UK Government Insolvency Service Sign

(UK Government Insolvency Service Logo)

The premise of the APPG inquiry is therefore flawed. It is the wider system within which the insolvency processes sit which is problematic and in particular the banking lobby with its dominance over the power of appointment of IPs and control of insolvent estate management and distribution. More than that, banks have previously influenced the very direction of insolvency law reform itself ensuring that the system continues to be geared to their needs as opposed to the needs of employees, suppliers, unsecured creditors and many other stakeholders. The Enterprise Act 2002 reforms to receivership and “transmuted” administration procedure evidence this. The third statutory aim of administration is basically receivership. You can view the changes to the Insolvency Act 1986, Schedule B1.

It is commendable that the APPG committee want to look at the way in which banks engage within the lending system when it fails - but this does not necessarily mean that insolvency practitioners are automatically complicit in the problematic elements of the management of illiquidity. Solicitors are no more generally responsible for the parlous state of the criminal justice system.

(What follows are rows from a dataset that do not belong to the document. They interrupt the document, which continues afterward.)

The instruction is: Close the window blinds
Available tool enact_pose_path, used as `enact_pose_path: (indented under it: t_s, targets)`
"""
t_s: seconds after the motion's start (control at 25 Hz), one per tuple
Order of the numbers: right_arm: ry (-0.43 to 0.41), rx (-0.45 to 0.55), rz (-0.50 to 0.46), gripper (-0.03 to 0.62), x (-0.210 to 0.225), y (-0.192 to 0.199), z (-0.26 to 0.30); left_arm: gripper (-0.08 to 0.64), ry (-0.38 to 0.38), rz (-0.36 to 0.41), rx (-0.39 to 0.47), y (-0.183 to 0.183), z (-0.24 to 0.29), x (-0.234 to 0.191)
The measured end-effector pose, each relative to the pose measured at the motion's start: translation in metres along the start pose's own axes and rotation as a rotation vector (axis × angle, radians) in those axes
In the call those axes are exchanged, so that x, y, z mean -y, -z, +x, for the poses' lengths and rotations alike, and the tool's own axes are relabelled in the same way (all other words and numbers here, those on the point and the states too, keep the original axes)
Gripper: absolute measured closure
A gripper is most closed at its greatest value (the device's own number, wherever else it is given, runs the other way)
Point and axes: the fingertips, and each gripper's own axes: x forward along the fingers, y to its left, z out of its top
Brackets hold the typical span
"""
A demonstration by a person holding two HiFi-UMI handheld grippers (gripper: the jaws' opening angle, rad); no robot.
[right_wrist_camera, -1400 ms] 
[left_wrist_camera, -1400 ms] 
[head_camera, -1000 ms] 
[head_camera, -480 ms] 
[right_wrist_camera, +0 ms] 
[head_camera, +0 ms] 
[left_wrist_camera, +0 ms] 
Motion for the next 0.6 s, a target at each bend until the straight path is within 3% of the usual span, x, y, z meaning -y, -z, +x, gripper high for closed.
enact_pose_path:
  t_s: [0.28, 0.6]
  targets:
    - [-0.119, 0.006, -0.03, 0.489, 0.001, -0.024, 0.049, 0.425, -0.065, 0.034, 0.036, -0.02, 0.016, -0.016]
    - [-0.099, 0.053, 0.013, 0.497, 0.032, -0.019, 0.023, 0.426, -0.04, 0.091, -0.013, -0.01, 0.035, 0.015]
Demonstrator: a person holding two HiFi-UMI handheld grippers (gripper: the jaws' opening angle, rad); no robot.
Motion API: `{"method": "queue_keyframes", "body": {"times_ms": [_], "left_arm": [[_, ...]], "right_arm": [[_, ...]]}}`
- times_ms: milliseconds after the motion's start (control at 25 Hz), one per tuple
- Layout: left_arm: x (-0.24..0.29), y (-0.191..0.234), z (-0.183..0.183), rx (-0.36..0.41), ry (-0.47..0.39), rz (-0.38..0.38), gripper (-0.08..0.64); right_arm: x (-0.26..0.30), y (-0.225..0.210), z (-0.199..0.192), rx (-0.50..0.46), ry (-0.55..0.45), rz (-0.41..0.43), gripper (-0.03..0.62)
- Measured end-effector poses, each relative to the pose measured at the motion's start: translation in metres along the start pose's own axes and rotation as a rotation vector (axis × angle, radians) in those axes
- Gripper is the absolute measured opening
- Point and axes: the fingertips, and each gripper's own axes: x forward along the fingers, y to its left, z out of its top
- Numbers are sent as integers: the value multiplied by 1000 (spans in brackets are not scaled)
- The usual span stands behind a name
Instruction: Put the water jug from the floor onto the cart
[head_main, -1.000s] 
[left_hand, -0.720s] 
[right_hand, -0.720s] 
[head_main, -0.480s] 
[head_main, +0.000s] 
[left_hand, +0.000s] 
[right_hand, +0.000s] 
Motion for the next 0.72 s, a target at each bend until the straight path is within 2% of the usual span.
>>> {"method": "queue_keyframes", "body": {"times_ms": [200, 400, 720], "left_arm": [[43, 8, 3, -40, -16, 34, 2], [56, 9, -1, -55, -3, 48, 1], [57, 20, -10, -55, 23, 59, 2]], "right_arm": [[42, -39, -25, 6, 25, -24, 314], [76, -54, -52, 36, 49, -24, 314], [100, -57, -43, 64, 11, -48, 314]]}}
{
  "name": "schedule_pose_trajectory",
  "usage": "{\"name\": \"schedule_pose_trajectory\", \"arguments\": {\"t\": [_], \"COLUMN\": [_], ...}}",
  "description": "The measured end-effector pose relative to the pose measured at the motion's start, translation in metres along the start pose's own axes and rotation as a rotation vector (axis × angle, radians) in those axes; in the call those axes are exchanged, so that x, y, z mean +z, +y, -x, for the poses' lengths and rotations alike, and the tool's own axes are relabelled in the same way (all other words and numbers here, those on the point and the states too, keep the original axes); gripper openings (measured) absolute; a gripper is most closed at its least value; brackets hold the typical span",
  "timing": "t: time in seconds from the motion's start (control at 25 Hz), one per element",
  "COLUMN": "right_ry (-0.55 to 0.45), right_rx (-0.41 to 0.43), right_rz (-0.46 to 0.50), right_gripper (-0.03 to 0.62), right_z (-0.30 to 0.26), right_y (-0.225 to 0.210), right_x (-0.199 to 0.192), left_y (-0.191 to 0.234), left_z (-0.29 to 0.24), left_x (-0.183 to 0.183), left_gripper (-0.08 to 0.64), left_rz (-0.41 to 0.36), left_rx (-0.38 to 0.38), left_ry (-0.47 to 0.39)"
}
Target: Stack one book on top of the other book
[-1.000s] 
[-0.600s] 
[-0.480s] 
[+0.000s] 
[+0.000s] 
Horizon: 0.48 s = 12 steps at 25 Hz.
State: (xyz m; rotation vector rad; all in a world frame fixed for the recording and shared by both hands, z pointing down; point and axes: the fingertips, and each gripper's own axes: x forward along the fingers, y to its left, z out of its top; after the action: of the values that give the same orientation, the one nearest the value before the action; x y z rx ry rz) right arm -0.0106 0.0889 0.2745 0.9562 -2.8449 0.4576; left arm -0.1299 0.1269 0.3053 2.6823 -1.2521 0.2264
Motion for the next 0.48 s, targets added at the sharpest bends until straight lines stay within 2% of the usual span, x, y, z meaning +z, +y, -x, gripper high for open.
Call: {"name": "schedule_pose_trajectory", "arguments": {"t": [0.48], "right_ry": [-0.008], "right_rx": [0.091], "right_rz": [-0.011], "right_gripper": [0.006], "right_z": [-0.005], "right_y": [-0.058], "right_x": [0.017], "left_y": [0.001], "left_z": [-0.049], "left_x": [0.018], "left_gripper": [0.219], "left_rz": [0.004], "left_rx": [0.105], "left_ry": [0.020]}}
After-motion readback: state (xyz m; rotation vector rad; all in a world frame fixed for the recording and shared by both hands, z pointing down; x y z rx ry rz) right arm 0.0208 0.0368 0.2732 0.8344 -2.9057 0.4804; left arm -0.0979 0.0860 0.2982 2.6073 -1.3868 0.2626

Both sets of professionals are operating in systems that Parliament has mandated.

Signing Paperwork by Romain Dancre on UnSplash

(Image by Romain Dancre from UnSplash)

Recurrent Themes?

In an article published in 1982 Professor Sir Roy Goode QC asked: “is the law too favourable to secured creditors?” The answer continues to be yes and the APPG review will only serve to deflect from the underlying systemic point that banks dominate. Insolvency practitioners are creatures of legislation operating within a professionally regulated environment.

We will always need insolvency practitioners to deal with insolvent estates as long as we have a system based on credit. It is rebalancing the various stakeholders in the insolvency system, so that the law is not too favourable to secured creditors, which should be the focus of the APPG inquiry.

 Dr John Tribe - School of Law

Dr John Tribe

John’s research interests are in private law, including insolvency, bankruptcy history, company, charity and equity and trusts.